Legend has it that Ernest Hemingway was once challenged to write a story in only six words. His response?

“For sale: baby shoes, never worn.”

In November 2006, Larry Smith, founder of SMITH Magazine, launched Six-Word Memoirs® which he describes as “a simple concept that’s become an effective tool to spark conversation, crystalise goals, and boil anything down to its core.“

Since then, he has taken his 6 Word model into settings such as in boardrooms, classrooms, staff retreats, and conferences, including of course, our 20th anniversary conference held recently in New York City. Read on for a recap of Larry’s talk and several 6 Word Stories from attendees, and if you are a member, please login to view the video recordings as well as a copy of the slides.

Say It In Six

In the world of Twitter and texting, Larry looks to engage audiences to think creatively and to recognise the power of storytelling in building a stronger connection with colleagues and customers through just six words.

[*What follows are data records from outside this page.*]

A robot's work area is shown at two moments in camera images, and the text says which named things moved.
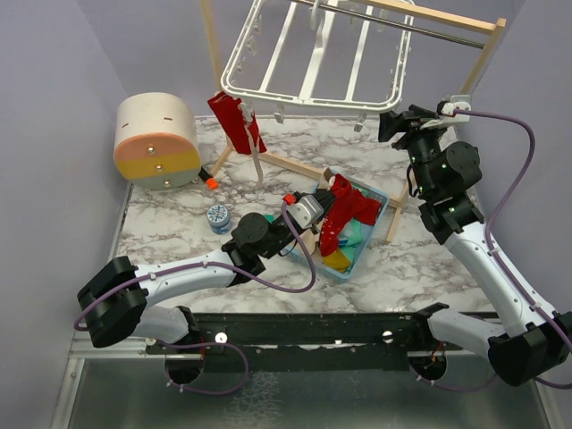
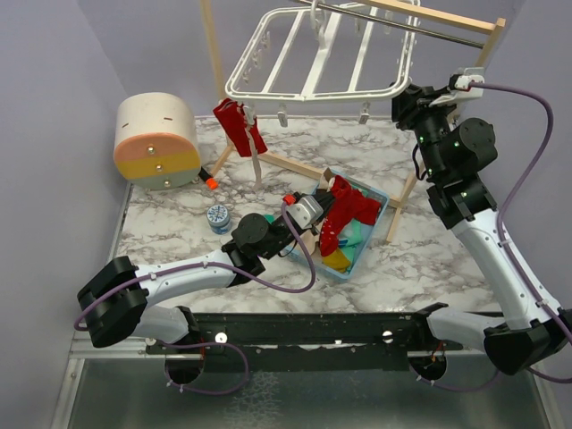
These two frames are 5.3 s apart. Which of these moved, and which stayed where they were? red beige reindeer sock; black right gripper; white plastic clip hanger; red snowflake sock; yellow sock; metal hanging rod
Moved: white plastic clip hanger; black right gripper
Stayed: red beige reindeer sock; metal hanging rod; yellow sock; red snowflake sock
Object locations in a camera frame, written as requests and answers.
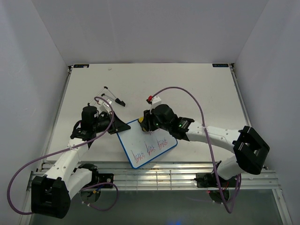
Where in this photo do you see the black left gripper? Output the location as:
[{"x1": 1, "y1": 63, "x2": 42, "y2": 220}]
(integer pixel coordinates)
[{"x1": 93, "y1": 111, "x2": 131, "y2": 135}]

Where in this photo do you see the yellow black whiteboard eraser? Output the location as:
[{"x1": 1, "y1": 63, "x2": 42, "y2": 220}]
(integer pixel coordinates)
[{"x1": 138, "y1": 117, "x2": 148, "y2": 132}]

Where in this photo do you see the blue framed whiteboard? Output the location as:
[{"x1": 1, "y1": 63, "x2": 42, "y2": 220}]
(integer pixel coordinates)
[{"x1": 117, "y1": 120, "x2": 178, "y2": 169}]

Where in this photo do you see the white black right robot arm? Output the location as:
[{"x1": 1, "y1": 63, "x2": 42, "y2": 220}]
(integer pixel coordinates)
[{"x1": 138, "y1": 104, "x2": 270, "y2": 188}]

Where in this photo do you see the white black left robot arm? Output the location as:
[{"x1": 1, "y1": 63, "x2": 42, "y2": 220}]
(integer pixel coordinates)
[{"x1": 31, "y1": 105, "x2": 131, "y2": 218}]

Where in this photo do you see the black right corner label sticker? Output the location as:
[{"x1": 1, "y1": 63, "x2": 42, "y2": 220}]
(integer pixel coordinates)
[{"x1": 212, "y1": 63, "x2": 229, "y2": 68}]

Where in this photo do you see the black corner label sticker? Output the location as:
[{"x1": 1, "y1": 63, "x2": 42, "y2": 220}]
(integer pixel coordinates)
[
  {"x1": 212, "y1": 63, "x2": 229, "y2": 68},
  {"x1": 73, "y1": 64, "x2": 90, "y2": 68}
]

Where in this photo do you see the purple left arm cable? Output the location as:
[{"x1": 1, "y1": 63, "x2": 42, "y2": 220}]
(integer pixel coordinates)
[{"x1": 7, "y1": 96, "x2": 119, "y2": 215}]

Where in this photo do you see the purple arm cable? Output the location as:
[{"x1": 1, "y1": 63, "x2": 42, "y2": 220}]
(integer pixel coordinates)
[
  {"x1": 7, "y1": 96, "x2": 119, "y2": 215},
  {"x1": 152, "y1": 86, "x2": 242, "y2": 214}
]

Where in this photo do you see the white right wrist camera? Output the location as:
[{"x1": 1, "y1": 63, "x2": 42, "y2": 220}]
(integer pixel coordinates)
[{"x1": 146, "y1": 96, "x2": 162, "y2": 111}]

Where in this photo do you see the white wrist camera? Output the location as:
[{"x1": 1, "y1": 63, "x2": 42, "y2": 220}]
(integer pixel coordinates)
[
  {"x1": 96, "y1": 98, "x2": 113, "y2": 114},
  {"x1": 146, "y1": 96, "x2": 162, "y2": 111}
]

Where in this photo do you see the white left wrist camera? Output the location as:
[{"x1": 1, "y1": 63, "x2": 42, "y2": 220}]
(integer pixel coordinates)
[{"x1": 96, "y1": 98, "x2": 113, "y2": 114}]

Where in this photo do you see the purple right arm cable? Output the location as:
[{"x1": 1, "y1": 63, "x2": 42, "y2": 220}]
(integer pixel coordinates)
[{"x1": 152, "y1": 86, "x2": 242, "y2": 214}]

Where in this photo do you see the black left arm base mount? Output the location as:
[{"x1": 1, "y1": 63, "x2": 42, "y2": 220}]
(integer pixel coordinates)
[{"x1": 83, "y1": 173, "x2": 114, "y2": 189}]

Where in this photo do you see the aluminium table edge rail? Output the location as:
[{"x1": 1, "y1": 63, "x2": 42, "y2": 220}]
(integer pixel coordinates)
[{"x1": 27, "y1": 162, "x2": 281, "y2": 191}]

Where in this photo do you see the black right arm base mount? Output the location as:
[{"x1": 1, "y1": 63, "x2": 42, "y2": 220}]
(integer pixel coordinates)
[{"x1": 194, "y1": 173, "x2": 238, "y2": 188}]

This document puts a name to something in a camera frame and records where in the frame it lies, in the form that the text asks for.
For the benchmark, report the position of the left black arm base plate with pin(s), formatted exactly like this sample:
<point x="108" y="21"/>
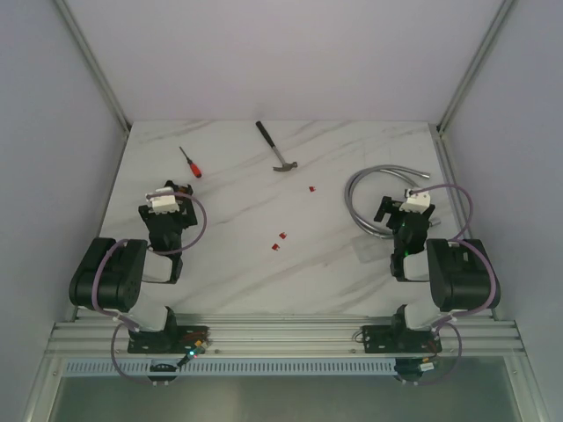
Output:
<point x="174" y="341"/>

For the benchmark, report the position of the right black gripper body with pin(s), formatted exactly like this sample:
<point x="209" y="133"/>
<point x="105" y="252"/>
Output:
<point x="394" y="222"/>

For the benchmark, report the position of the right aluminium frame post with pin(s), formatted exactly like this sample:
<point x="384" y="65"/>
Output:
<point x="476" y="64"/>

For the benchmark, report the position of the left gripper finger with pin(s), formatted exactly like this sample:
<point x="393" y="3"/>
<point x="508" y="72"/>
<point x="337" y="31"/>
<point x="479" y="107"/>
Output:
<point x="170" y="184"/>
<point x="188" y="190"/>

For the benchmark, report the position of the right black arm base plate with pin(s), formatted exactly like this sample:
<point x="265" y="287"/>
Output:
<point x="378" y="339"/>

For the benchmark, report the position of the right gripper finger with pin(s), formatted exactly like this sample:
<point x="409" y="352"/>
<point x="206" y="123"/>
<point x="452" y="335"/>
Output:
<point x="384" y="208"/>
<point x="430" y="213"/>

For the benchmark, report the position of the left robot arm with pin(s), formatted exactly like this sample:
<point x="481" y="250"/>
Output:
<point x="109" y="277"/>

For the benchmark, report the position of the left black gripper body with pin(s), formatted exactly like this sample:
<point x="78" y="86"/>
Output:
<point x="186" y="210"/>

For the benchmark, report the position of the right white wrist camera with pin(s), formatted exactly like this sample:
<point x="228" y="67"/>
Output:
<point x="415" y="202"/>

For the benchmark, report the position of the aluminium frame post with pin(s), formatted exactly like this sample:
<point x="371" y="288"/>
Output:
<point x="476" y="64"/>
<point x="92" y="64"/>

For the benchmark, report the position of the slotted grey cable duct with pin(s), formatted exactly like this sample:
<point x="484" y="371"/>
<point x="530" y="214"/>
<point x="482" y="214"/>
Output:
<point x="154" y="368"/>

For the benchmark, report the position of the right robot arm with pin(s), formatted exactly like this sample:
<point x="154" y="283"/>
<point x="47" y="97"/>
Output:
<point x="459" y="274"/>

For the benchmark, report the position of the black handled claw hammer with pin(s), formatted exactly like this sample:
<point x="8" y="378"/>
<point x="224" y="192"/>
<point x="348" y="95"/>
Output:
<point x="284" y="165"/>

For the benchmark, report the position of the red handled screwdriver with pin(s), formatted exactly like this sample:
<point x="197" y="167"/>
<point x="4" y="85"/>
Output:
<point x="191" y="164"/>

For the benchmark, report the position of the left aluminium frame post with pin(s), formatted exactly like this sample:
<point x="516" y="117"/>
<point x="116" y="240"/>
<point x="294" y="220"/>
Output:
<point x="92" y="64"/>

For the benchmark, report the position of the aluminium mounting rail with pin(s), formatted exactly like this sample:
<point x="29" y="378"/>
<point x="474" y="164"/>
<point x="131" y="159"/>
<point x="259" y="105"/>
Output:
<point x="89" y="335"/>

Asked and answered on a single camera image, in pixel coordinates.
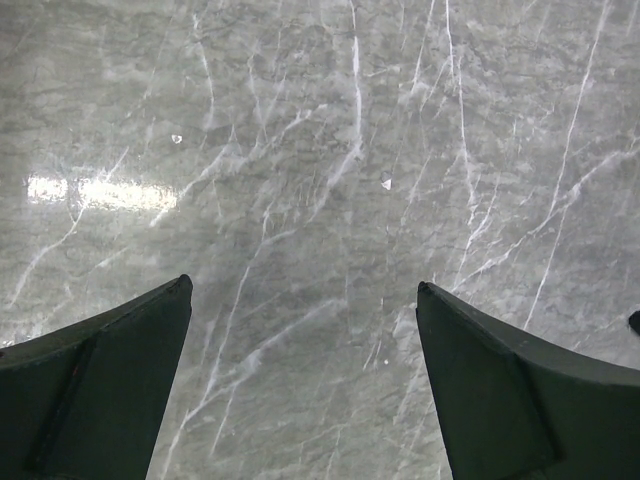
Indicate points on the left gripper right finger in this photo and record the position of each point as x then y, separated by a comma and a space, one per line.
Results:
511, 405

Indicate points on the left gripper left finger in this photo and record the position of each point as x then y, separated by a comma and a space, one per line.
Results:
87, 401

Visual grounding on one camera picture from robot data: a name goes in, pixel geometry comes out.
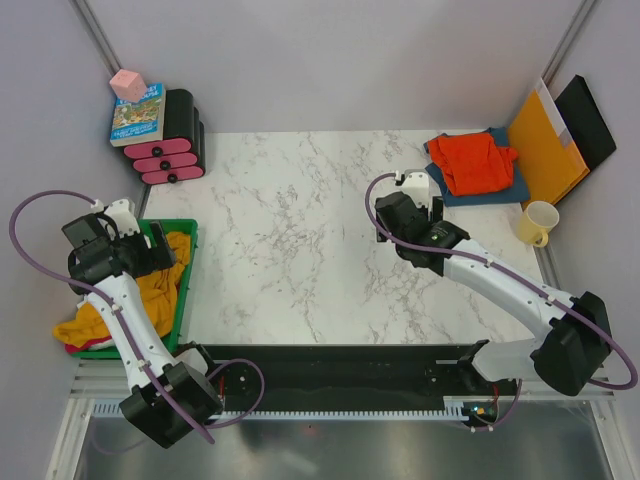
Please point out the yellow mug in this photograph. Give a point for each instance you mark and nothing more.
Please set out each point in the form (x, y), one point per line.
(538, 219)

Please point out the black flat board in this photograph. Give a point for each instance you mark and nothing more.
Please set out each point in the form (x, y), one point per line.
(585, 123)

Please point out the white t shirt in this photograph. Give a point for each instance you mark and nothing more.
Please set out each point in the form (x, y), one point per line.
(89, 328)

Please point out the orange padded envelope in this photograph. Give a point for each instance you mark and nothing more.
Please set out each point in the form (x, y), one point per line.
(549, 158)

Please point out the green plastic bin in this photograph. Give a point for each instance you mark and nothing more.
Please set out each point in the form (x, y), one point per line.
(171, 340)

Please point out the black pink drawer organizer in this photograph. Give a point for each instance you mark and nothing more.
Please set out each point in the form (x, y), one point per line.
(180, 155)

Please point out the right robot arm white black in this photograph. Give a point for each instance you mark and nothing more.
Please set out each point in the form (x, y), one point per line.
(562, 352)

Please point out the pink cube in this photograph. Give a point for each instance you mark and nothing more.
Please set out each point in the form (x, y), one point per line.
(128, 86)

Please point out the yellow t shirt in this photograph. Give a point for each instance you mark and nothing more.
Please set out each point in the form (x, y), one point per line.
(159, 291)

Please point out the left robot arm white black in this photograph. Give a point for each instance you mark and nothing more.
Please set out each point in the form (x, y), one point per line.
(168, 397)

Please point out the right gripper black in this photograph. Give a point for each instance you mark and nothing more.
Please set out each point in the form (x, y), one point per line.
(436, 215)

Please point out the blue folded t shirt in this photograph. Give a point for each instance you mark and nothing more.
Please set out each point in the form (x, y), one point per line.
(518, 192)

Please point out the colourful paperback book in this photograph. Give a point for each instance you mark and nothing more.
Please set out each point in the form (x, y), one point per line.
(141, 122)

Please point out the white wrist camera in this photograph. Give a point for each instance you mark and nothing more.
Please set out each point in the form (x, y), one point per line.
(414, 183)
(117, 218)

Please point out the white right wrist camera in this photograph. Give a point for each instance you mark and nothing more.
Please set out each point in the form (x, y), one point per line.
(414, 183)

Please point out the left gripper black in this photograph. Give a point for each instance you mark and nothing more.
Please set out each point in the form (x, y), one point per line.
(154, 259)

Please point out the white cable duct strip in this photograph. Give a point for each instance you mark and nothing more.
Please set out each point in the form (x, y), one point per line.
(452, 411)

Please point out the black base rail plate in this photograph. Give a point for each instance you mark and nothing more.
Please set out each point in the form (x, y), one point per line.
(336, 379)

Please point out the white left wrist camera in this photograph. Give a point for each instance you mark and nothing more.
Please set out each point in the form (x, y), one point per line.
(117, 218)

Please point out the orange folded t shirt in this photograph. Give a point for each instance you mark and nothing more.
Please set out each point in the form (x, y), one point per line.
(473, 164)

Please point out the magenta t shirt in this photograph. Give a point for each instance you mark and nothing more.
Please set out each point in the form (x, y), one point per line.
(92, 345)

Larry proposes that breaking the ice, through one simple six-word story, will allow humour, honesty and care to flow: “Half Jewish, Half Italian, totally stuffed”, he self-deprecates to the room, initiating by telling his own story.

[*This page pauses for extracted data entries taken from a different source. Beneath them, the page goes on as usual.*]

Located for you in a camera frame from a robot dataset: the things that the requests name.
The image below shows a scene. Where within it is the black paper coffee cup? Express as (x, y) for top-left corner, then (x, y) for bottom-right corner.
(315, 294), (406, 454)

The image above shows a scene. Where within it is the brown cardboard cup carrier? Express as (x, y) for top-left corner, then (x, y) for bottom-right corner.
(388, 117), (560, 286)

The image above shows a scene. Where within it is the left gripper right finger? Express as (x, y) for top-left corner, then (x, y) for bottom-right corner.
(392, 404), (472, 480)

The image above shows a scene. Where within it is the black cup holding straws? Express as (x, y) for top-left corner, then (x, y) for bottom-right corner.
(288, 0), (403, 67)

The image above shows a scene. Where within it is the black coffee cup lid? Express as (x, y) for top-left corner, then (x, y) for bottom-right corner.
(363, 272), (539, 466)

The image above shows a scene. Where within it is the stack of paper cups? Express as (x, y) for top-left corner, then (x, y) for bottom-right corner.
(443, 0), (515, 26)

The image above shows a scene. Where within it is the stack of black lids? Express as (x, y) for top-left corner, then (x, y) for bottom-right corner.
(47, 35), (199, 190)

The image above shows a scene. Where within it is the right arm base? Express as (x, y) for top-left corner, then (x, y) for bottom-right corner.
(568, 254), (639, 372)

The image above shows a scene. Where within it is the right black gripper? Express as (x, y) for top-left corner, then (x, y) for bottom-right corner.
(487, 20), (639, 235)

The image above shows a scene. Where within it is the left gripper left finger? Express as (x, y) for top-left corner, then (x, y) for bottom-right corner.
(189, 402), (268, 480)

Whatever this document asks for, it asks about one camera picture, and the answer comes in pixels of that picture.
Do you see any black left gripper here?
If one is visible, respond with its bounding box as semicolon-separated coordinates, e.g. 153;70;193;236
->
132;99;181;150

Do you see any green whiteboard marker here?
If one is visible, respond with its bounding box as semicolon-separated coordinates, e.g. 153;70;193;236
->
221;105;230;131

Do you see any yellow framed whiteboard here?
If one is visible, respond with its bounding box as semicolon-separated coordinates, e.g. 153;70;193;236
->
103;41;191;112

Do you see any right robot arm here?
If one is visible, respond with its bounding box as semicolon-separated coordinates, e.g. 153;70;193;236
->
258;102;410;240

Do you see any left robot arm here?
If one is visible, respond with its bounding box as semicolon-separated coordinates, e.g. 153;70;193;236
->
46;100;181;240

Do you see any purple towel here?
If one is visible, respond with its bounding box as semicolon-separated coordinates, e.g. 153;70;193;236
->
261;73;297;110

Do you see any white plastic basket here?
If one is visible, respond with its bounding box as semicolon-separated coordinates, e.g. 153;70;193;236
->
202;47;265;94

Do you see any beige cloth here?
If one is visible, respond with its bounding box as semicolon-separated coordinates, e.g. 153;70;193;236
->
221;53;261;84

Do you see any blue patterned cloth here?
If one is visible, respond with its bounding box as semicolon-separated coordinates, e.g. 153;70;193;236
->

Larry proceeds to examples of others whose stories he invited:

  • “I can’t keep my own secrets…” his wife volunteered with full transparency.
  • “In 1948, I was a refugee,” from Madeline Albright, US Secretary of State.
  • “Seeking the fullest expression of life,” from the ever-inspiring Oprah Winfrey.
  • “Bears are my number one fear,” went the six-word story of Nava Krieger, aged 9. “Humans are my number one fear”, it continued, with six words from the aforementioned bear.

Larry marveled how the micro-story of this child inspired the thought that maybe what we fear most, fears us more. He proposed that maybe, if we get to know the bear’s story, we’ll see the bear in its own truth – with a new light.

Hence we see the magic in the six-word memoir – it provokes a response of three simple words: “Tell me more…”

Loosened to the flow, ALTO-ites shared a story or two, resonating with the theme of adventure implicit in the industry:

  • “Plans changed again, regroup, reframe, reimagine.”
  • “Time is up, do it now.”
  • “Feel the fear and dive in!”
  • “Dust yourself off and try again.”
  • “Packed it up, never looked back.”
  • “How many weeks? God only knows!”
  • “Fortunate timing, world is my oyster.”
  • “Till I tried, I didn’t know.”

Good storytelling is all we want, Larry proposes, as there is nothing more interesting than other people. “Data is all well and good,” Larry encourages, “But tell the story! Stories. Crush. Data.”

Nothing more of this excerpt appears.